> _Prompt_
What is needed is an exact transcription of the listing, with the images removed.

+++ Provided data +++

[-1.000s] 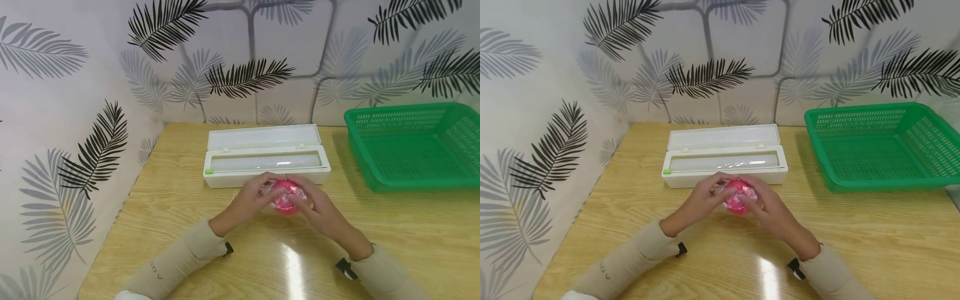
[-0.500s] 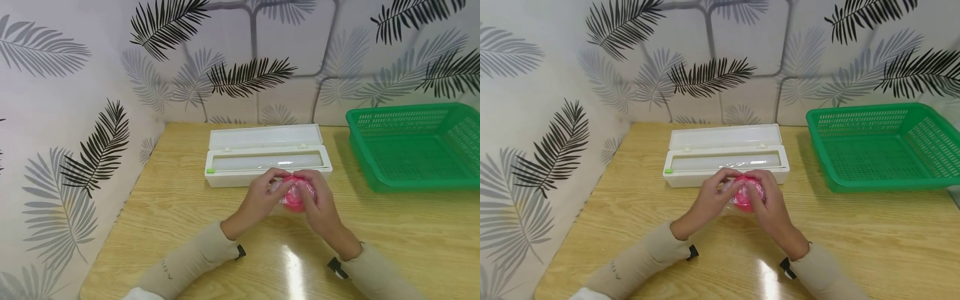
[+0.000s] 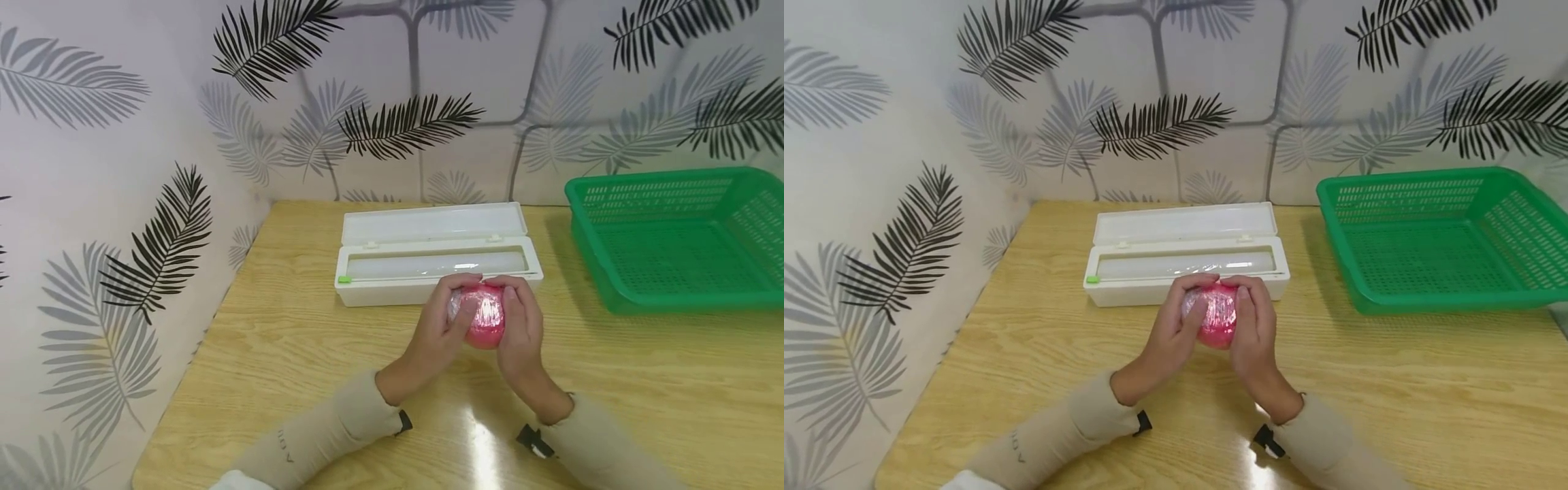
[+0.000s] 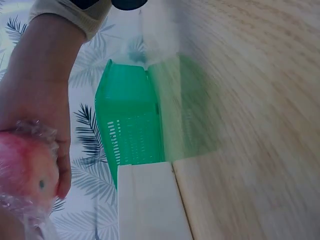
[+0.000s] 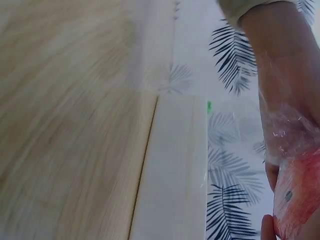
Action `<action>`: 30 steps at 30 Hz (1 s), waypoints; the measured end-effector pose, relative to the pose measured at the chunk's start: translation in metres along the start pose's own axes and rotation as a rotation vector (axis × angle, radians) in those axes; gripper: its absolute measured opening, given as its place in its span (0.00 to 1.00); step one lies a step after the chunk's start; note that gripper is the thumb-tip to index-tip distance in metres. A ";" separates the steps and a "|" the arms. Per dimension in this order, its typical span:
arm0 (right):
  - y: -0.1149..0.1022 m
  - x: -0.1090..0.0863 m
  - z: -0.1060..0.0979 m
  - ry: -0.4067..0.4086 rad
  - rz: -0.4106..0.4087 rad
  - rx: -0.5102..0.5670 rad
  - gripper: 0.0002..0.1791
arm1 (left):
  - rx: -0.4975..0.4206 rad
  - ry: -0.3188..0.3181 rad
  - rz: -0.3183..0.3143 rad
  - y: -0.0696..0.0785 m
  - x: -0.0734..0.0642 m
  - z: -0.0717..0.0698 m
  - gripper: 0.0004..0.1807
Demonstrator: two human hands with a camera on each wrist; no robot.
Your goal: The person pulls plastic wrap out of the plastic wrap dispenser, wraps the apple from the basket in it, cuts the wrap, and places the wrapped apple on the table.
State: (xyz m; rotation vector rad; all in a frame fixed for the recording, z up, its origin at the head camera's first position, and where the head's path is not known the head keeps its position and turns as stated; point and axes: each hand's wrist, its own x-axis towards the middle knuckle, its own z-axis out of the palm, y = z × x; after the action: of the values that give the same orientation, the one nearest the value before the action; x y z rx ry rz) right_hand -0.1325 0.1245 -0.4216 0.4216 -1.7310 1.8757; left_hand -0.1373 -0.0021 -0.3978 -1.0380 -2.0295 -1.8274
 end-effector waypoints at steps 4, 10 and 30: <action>0.004 -0.002 0.002 0.066 0.070 0.074 0.17 | 0.002 0.068 0.083 -0.003 -0.002 0.008 0.25; 0.006 -0.006 0.009 0.124 0.098 0.038 0.18 | 0.048 0.132 0.111 -0.008 -0.003 0.018 0.23; -0.013 -0.003 0.020 0.068 -0.340 -0.282 0.15 | -0.043 0.174 -0.290 -0.002 0.002 0.014 0.10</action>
State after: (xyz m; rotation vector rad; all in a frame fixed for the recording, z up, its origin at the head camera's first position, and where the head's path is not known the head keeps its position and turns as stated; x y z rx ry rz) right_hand -0.1247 0.1049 -0.4102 0.4981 -1.7213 1.3715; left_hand -0.1364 0.0115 -0.4006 -0.5924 -2.1317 -2.0271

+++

> _Output_
[-1.000s] 
[-0.500s] 
[+0.000s] 
[+0.000s] 
[+0.000s] 
Action `<action>`: 30 steps at 30 Hz (1 s), waypoints; the measured end-effector pose, relative to the pose measured at the chunk's start: translation in metres along the start pose's own axes and rotation as a rotation vector (axis × angle, radians) in those axes; gripper: its absolute measured opening, given as its place in its span (0.00 to 1.00); step one lies a step after the chunk's start; note that gripper is the thumb-tip to index-tip distance in metres. A ";" separates the steps and a "|" the arms. Per dimension in this order, its typical span:
arm0 (right):
  - y: -0.1149..0.1022 m
  - x: -0.1090..0.0863 m
  - z: -0.1060..0.0979 m
  - ry: -0.4067..0.4086 rad
  - rz: -0.4106..0.4087 rad
  - rx: -0.5102..0.5670 rad
  - gripper: 0.0002..0.1791
arm1 (left):
  - rx: -0.4975..0.4206 rad
  - ry: -0.3188..0.3181 rad
  - rz: -0.3183..0.3143 rad
  - y: -0.0696..0.0785 m
  - x: -0.0734..0.0642 m
  - z: -0.0717..0.0698 m
  - gripper: 0.0004..0.1807
Demonstrator: two human hands with a camera on each wrist; no robot.
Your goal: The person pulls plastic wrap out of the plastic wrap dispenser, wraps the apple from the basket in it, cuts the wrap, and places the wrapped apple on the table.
State: (xyz m; rotation vector rad; all in a frame fixed for the recording, z up, its origin at the head camera's first position, and where the head's path is not known the head keeps its position and turns as stated; point and axes: each hand's wrist, its own x-axis towards the middle knuckle, its own z-axis out of the palm, y = z × x; after the action: of the values that give the same orientation, the one nearest the value before the action; x y z rx ry rz) right_hand -0.1325 0.1245 -0.4216 0.4216 -1.7310 1.8757; left_hand -0.1373 -0.0021 -0.3978 -1.0380 -2.0295 -1.8274
 end-effector waypoints at steps 4, 10 and 30: <action>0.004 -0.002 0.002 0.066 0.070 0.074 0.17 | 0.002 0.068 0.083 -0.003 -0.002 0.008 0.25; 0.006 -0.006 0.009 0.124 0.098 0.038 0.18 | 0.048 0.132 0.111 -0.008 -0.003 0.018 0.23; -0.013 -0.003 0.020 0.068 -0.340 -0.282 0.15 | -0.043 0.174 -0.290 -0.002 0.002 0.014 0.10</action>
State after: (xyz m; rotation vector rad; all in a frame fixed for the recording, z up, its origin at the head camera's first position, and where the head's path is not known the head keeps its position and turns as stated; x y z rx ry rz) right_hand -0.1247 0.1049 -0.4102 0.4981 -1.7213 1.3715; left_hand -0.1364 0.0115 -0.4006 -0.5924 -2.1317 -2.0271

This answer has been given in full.